**** MATERIAL FOR THE TASK ****

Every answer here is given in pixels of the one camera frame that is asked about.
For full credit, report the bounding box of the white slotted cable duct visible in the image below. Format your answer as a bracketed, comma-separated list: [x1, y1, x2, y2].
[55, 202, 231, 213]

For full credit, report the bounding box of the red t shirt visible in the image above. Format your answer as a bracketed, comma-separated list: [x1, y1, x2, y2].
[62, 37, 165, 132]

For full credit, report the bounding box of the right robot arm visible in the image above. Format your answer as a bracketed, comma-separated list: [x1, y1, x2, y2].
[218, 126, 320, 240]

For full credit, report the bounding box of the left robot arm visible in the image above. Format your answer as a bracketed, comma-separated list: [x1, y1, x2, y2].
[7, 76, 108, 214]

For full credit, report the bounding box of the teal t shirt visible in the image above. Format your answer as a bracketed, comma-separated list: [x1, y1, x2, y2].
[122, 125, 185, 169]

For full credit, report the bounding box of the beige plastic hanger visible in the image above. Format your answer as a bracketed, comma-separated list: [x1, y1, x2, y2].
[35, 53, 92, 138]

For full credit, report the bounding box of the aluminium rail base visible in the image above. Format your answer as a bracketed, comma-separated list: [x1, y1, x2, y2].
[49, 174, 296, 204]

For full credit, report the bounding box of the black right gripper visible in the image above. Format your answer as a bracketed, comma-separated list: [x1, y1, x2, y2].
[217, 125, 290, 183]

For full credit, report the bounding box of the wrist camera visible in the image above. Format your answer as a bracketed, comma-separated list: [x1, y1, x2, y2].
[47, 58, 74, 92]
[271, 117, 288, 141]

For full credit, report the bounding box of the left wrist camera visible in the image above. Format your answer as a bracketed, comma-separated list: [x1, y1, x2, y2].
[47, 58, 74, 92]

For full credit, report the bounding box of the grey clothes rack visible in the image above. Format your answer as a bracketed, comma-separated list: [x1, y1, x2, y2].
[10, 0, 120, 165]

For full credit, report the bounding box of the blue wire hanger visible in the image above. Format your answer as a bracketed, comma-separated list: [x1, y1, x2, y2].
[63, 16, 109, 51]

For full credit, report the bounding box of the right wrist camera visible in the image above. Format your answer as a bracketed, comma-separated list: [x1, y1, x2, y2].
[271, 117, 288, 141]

****

## [EXERCISE DESCRIPTION]
From the first record to the last, print each one exactly.

## [SOLUTION FOR THIS EXERCISE]
Every answer here is given in pixels of the one camera frame that is asked about.
For full credit, report the bounding box of the white slotted cable duct visible in the image below. Format your answer as a bracketed, comma-separated list: [x1, y1, x2, y2].
[55, 202, 231, 213]

For full credit, report the bounding box of the red t shirt visible in the image above. Format your answer as a bracketed, comma-separated list: [x1, y1, x2, y2].
[62, 37, 165, 132]

For full credit, report the bounding box of the right robot arm visible in the image above. Format your answer as a bracketed, comma-separated list: [x1, y1, x2, y2].
[218, 126, 320, 240]

For full credit, report the bounding box of the left robot arm visible in the image above. Format your answer as a bracketed, comma-separated list: [x1, y1, x2, y2].
[7, 76, 108, 214]

For full credit, report the bounding box of the teal t shirt visible in the image above. Format your answer as a bracketed, comma-separated list: [x1, y1, x2, y2].
[122, 125, 185, 169]

For full credit, report the bounding box of the beige plastic hanger visible in the image above. Format your answer as a bracketed, comma-separated list: [x1, y1, x2, y2].
[35, 53, 92, 138]

For full credit, report the bounding box of the aluminium rail base visible in the image above. Format your answer as a bracketed, comma-separated list: [x1, y1, x2, y2].
[49, 174, 296, 204]

For full credit, report the bounding box of the black right gripper visible in the image above. Format your answer as a bracketed, comma-separated list: [x1, y1, x2, y2].
[217, 125, 290, 183]

For full credit, report the bounding box of the wrist camera visible in the image above. Format your answer as a bracketed, comma-separated list: [x1, y1, x2, y2].
[47, 58, 74, 92]
[271, 117, 288, 141]

For full credit, report the bounding box of the left wrist camera visible in the image above. Format your answer as a bracketed, comma-separated list: [x1, y1, x2, y2].
[47, 58, 74, 92]

For full credit, report the bounding box of the grey clothes rack visible in the image above. Format your answer as a bracketed, comma-separated list: [x1, y1, x2, y2].
[10, 0, 120, 165]

For full credit, report the bounding box of the blue wire hanger visible in the image above. Format your answer as a bracketed, comma-separated list: [x1, y1, x2, y2].
[63, 16, 109, 51]

For full credit, report the bounding box of the right wrist camera visible in the image above. Format your answer as a bracketed, comma-separated list: [x1, y1, x2, y2].
[271, 117, 288, 141]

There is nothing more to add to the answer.